### Work order
Somewhere below is a line with "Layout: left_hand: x" and, later, a line with "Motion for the"; repeat those two lines and all the lines between them, exactly as they are.

================================

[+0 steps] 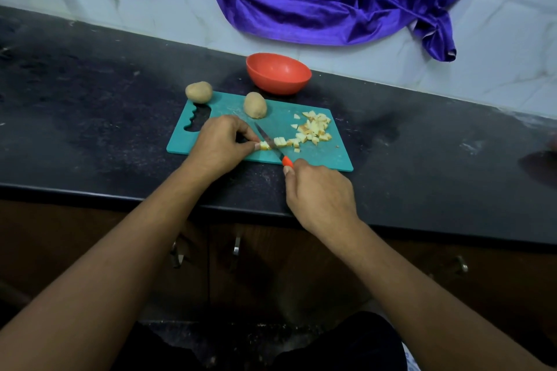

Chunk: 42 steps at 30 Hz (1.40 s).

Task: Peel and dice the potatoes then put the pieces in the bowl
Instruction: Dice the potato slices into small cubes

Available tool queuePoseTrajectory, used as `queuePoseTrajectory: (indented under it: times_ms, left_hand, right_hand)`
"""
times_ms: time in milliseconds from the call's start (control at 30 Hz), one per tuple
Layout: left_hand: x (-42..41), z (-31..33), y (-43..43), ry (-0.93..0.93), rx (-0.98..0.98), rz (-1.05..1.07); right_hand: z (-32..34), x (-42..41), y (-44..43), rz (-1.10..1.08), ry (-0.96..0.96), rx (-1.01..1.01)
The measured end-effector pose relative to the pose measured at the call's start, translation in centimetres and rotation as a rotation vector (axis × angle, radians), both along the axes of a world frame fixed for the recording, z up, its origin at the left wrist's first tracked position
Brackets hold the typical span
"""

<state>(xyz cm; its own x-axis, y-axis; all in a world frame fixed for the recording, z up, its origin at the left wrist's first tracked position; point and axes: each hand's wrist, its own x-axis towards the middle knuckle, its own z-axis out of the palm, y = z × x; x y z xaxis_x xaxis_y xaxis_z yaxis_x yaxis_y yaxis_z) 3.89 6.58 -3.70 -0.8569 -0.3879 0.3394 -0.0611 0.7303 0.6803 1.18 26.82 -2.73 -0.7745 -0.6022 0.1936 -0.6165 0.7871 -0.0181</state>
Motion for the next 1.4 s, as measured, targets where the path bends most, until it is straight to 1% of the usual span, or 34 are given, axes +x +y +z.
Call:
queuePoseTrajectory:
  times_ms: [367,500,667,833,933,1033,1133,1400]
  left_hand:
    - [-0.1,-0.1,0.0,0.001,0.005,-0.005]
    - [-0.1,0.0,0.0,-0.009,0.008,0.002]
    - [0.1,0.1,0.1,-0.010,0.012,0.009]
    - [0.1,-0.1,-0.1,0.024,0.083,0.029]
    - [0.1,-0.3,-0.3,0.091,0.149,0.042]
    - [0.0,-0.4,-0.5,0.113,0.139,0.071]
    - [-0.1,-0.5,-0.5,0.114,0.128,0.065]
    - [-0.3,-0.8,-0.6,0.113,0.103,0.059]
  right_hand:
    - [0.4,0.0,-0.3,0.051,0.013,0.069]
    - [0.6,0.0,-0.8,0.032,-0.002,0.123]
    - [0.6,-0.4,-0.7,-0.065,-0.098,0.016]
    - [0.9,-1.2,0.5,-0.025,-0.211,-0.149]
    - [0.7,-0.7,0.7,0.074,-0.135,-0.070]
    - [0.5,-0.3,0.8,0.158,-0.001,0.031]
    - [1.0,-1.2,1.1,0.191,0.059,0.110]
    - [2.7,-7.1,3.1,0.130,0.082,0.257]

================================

### Task output
Layout: left_hand: x (-42..41), z (-31..33), y (-43..43), ry (-0.93..0.93), rx (-0.98..0.98), rz (-1.05..1.07); right_hand: z (-32..34), x (-42..41), y (-44..43), rz (-1.10..1.08), ry (-0.96..0.96), rx (-1.01..1.01)
The measured end-effector pose relative to the pose measured at the call's start, translation in centimetres and rotation as a rotation vector (axis × angle, radians), both along the axes of a world frame fixed for the recording, z up, its origin at the left wrist's first tracked position
Brackets hold the typical span
"""

<state>(xyz cm; its own x-axis, y-axis; all in a world frame fixed for the recording, z up, its origin at the left wrist's first tracked position; point and axes: each hand's wrist, its own x-axis towards the middle knuckle, its own z-axis out of the palm, y = z × x; x y z xaxis_x xaxis_y xaxis_z yaxis_x yaxis_y yaxis_z) 3.89 6.58 -3.70 -0.8569 -0.3879 0.3394 -0.0611 0.7303 0.6803 1.18 26.82 -2.73 -0.7745 -0.6022 0.1936 -0.6165 0.7871 -0.0181</state>
Motion for the next 1.4 s, as measured, targets where the path bends most, until it is straight to 1% of the usual span, or 34 are given, axes +x +y +z.

This output requires nothing more.